かみなりこわい。 夏の入道雲が積乱雲に生まれ変わる。夕立ち、と表現するにはやさしすぎて今はゲリラ豪雨という言葉が定着していた。大粒の雨が窓に叩きつけられる。激しい雷鳴とともに否が応でも耳に入り込んで鼓膜に響く。武道は存外雷も雨音も嫌いではなかった。勿論外出している時にブッキングしてしまったらサイアク以外の何者でもないから建物の中にいる時限定だけれど。
灰谷邸は高層マンションの比較的上層階に居を構えている。晴れた日は遠く、運が良ければ富士山も見えそうなほどに見晴らしは最高。逆に雷雨の日なんて幾筋もの稲光も視認できた。今日もリビングのドデカい窓から絶景ビュー。雨と混じった稲妻が武道の目の前でスパークしている。キレイ。飽きることなく眺めていると武道の両肩にズシリとかかる重力。
「タァケミチ、暇。かまって。」
頭上から金と黒のカーテンが広がった。真ん中を割り開くとまた一筋、視界に雷が走る。
「家の中から見る雷ヤバくないですか?」
「ンー?ん、そーね。」
熱心に響く雷鳴に耳を傾けていると、蘭から体勢を変えられた。押し倒された背中にクッションの感覚が広がる。こめかみに触れてくるくちびるが擽ったかった。
「ふ、蘭くん、こそばい。」
「だァって、タケミチ雷ばっかで全然こっち見てくれねーじゃん。サビシイよ。」
「ん、ん、ごめんなさ、」
首筋にかかる吐息が熱い。シャツのボタンが一つずつ解かれていくが、まだるっこしいはずなのに蘭から文句は出なかった。今日に限って脱ぎやすく脱がせやすいTシャツでないことに彼からはクレームもないことに少しだけ安堵してしまう。機嫌が悪いとすぐ破られるんだよなぁ。武道は気取られないように少しだけ息を吐き出す。

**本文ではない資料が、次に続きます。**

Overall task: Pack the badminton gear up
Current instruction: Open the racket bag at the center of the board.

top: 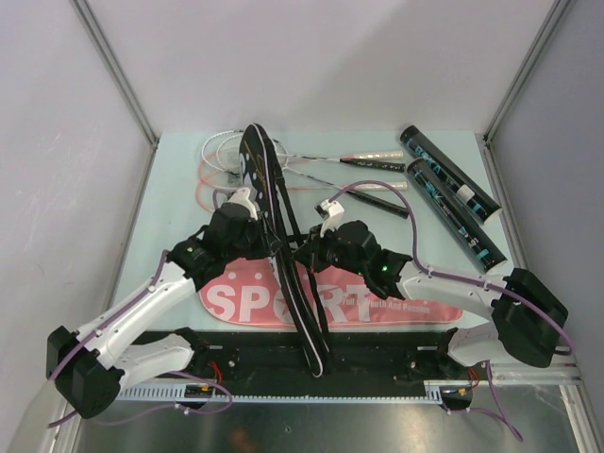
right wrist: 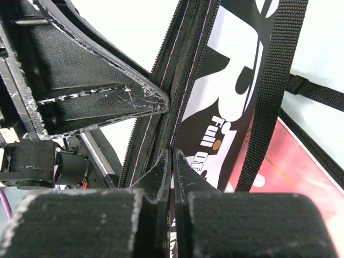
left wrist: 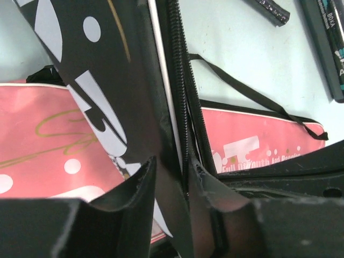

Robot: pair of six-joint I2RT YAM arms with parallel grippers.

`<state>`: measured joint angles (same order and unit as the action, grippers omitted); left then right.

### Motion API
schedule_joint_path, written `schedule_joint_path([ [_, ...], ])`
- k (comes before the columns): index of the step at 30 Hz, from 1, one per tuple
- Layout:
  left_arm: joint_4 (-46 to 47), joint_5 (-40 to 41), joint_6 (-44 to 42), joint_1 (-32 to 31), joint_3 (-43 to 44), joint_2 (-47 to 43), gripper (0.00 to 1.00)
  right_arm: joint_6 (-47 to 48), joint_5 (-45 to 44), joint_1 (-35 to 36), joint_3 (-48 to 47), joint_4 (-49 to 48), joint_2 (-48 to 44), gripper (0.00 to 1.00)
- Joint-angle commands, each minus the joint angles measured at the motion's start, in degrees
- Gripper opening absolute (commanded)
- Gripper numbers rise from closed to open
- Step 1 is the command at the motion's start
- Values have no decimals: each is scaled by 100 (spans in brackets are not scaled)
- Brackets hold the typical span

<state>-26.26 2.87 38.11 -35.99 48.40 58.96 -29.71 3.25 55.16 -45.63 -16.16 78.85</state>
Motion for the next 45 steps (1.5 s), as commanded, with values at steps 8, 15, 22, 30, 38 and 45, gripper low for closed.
schedule_joint_path([
  [8,-379,214,46,22,151,54,0,1239,-194,39,-516,559,174,22],
  [15,-485,99,531,13,459,274,0,968,-183,188,-965,737,237,45],
  [22,-476,143,733,13,468,274,0,844,-280,224,-966,755,438,47],
  [30,-511,204,804,13,284,-68,0,1230,-1062,206,-1238,666,1334,41],
  [38,-1347,1364,944,-22,-296,-1088,0,1451,-582,302,-1308,334,1352,0],
  [45,-1311,1822,971,214,-96,-527,41,1820,-386,786,-1308,-98,1353,0],
])
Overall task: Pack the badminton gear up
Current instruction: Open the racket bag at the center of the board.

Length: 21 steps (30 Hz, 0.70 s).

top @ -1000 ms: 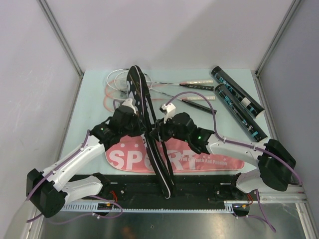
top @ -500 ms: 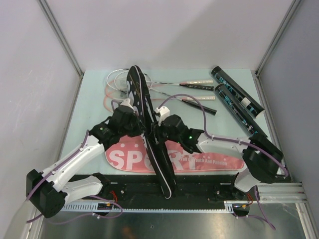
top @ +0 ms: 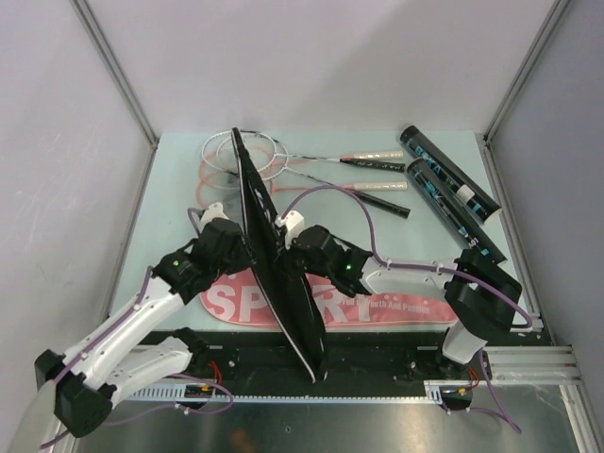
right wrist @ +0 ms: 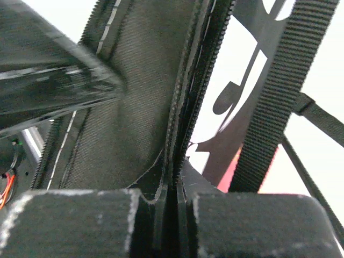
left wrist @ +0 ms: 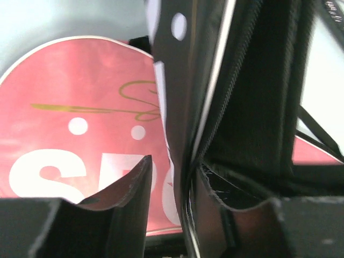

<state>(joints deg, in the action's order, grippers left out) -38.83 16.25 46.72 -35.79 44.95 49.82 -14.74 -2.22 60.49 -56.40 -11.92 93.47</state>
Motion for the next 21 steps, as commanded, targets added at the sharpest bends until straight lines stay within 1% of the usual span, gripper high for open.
schedule_joint_path([
  [1,-46,502,66,247,330,597,43,305,169,262,-231,-504,-119,0],
  [3,15,511,-57,388,514,826,47,262,362,262,-213,-469,-153,0],
  [7,226,371,-382,739,717,1266,48,279,546,279,-134,-504,-198,0],
  [8,305,135,-653,845,769,1284,42,331,530,253,-134,-504,-206,0],
  [9,323,-15,-803,950,787,1276,10,314,460,183,-134,-469,-206,0],
  [10,306,-104,-935,1125,787,1215,0,262,503,78,-126,-443,-180,0],
  [11,306,-252,-1137,1205,692,970,0,227,608,-71,-108,-442,-128,0],
  [12,288,-376,-1243,1284,612,803,0,218,600,-403,-64,-477,-93,0],
  [13,262,-551,-1322,1520,551,636,0,235,582,-546,-20,-556,56,0],
  [14,96,-857,-1367,1618,463,356,0,252,617,-738,-20,-592,144,0],
  [15,-53,-947,-1350,1715,471,292,0,279,913,-1036,-20,-661,223,0],
  [16,-176,-1018,-1324,1811,480,239,0,262,1099,-1187,-20,-836,389,0],
  [19,-266,-1159,-1087,1812,418,115,0,401,1714,-1382,-46,-1170,549,1],
  [20,-266,-1133,-903,1812,427,133,0,411,1855,-1382,-90,-1181,628,9],
  [21,-274,-1072,-858,1812,471,290,0,376,2292,-1373,-264,-1155,672,20],
])
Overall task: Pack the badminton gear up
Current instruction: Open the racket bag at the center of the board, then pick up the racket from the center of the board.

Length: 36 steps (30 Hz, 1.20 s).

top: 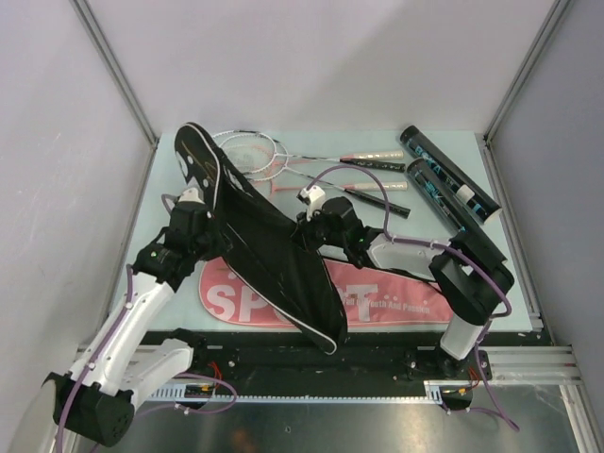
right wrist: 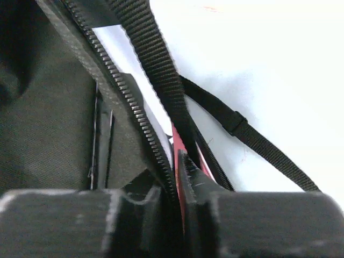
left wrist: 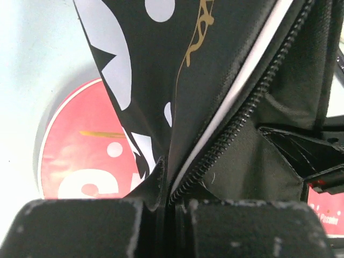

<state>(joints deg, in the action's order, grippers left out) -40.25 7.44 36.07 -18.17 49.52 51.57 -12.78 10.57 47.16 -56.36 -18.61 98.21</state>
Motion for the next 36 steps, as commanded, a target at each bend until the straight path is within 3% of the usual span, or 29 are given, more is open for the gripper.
schedule_joint_path([
  [1,-124,-147,259,51,66,203,0,14,1252,-49,-384,-355,242,41],
  [3,-150,-15,452,51,251,492,0,-277,1640,-75,-638,-126,155,58],
  [4,-176,229,505,42,321,607,0,-391,1641,-101,-674,110,6,74],
  [7,-606,974,857,51,734,1063,0,-481,1554,-110,-675,532,-898,98],
  [8,-859,1144,1005,51,935,1170,0,-332,1467,-128,-675,612,-1118,100],
  [12,-1274,1532,1077,68,1341,1820,0,248,442,-531,-657,754,-1630,100],
  [16,-1328,1427,1156,60,1332,2006,0,1415,-388,-1242,-701,509,-738,100],
  [18,-1319,1260,1174,51,1324,1980,0,1855,-250,-1741,-929,447,-331,99],
  [21,-1310,1111,1174,42,1306,1875,0,2120,181,-2270,-1421,202,451,91],
  [26,-1292,1119,1156,33,1289,1813,0,2270,279,-2676,-2194,68,1619,79],
  [32,-1248,1005,1033,16,1341,1786,1,3008,735,-2738,-3951,1543,2860,66],
  [36,-1222,944,1042,-2,1332,1725,0,2834,982,-2685,-4708,2052,3492,64],
])
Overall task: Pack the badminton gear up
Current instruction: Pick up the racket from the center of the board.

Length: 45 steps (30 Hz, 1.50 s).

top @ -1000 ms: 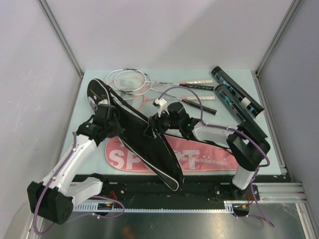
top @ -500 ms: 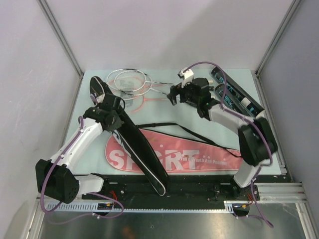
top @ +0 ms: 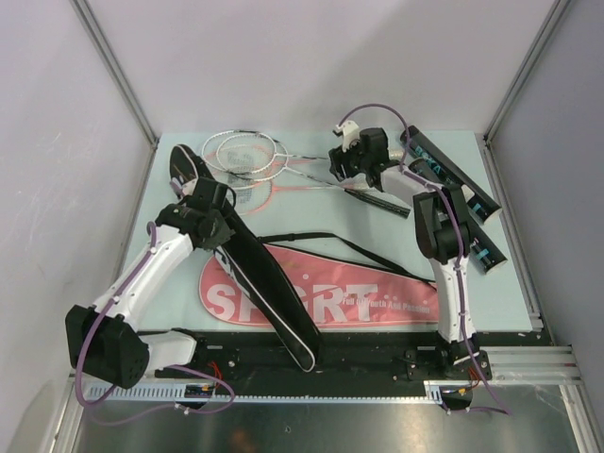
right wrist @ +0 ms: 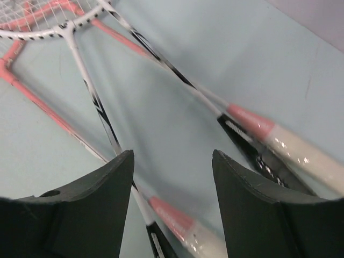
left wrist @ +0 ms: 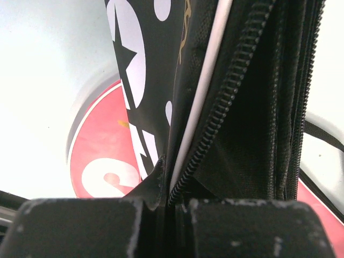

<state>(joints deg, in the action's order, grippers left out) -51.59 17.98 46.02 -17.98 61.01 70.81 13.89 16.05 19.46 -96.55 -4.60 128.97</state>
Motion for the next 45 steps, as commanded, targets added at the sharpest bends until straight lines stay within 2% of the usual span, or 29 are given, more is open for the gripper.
schedule_joint_path([
  [1,-79,-145,56,-30,165,-207,0,141,468,110,-994,732,523,64],
  [7,-70,-189,56,-66,113,-242,0,123,750,382,-1690,1365,1147,63],
  [14,-70,-172,65,-66,7,-383,0,9,232,479,-1937,1242,1175,60],
  [18,-61,-224,65,-66,7,-366,0,-193,-5,427,-2052,1172,955,71],
  [24,-53,-225,74,-66,-2,-392,0,122,126,128,-2227,1268,928,74],
  [28,-53,-233,83,-66,-19,-357,0,535,-22,-39,-2614,1637,1113,70],
  [34,-35,-242,74,-66,-2,-313,1,1115,-103,-223,-2693,1892,1306,64],
  [38,-35,-295,83,-66,33,-269,1,1318,-164,-268,-2650,2130,1359,56],
  [45,-26,-330,91,-66,77,-216,0,1695,-85,-259,-2500,2086,1403,54],
])
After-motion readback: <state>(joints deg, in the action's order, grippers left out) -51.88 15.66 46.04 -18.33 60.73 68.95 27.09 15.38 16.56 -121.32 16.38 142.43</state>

「引きちぎってもいいンだけどさ、焦らされてるようで悪くねーよな。」
じっと見つめているとそんな言葉が返ってきて武道は思わず吹き出した。やっぱりそう思ってたんだ。カラカラと笑っていると全てのボタンを外し終えた蘭が武道の現れた肌へと指を這わせる。首筋から鎖骨にかけて、胸元、腹、臍の周りを巡って、そして――。
「ひ、ふっ!」
「タケミチ、ココ弱いよね。もっと触ってい?」
「ん、ぅ、何で、いちいち聞くんす、かぁ!」
「だって、タケミチ余所事に気ィ取られてるじゃん。お伺い立てねーと悪りぃだろ?」
思ってもみないことをさらりと言ってきて武道の耳裏へと口付けてくる。赤い斑点が咲いたが、本人は気付かないだろう。満足気に眺める。
「もっと触って、ください。」
兆し始めた己が痛い。蘭は自分を落ち着かせるように下唇をペロリと湿らせた。完全空調のはずなのに汗が流れる。
「後悔しても知らねーよ。」
軽薄に映るようにせせら笑ったはずなのに。
「……蘭くんに触られて、後悔することなんて、ないスよ。」
ピタリ、と。蘭の動きが止まった。表情が一瞬で消えて藤紫の瞳が静かに武道を見下ろして長い長いため息を吐く。ふー……とリビングに殊更に響いた息遣いに武道が首を傾げた。
「蘭くん……?」
「……オマエさァ、さらっと殺し文句言うのやめてくンね?」
「は?――ヒッ、」
突如として拡がる熱に武道は思わず悲鳴を上げる。そして、次に感じた少しの痛みに視界が揺れた。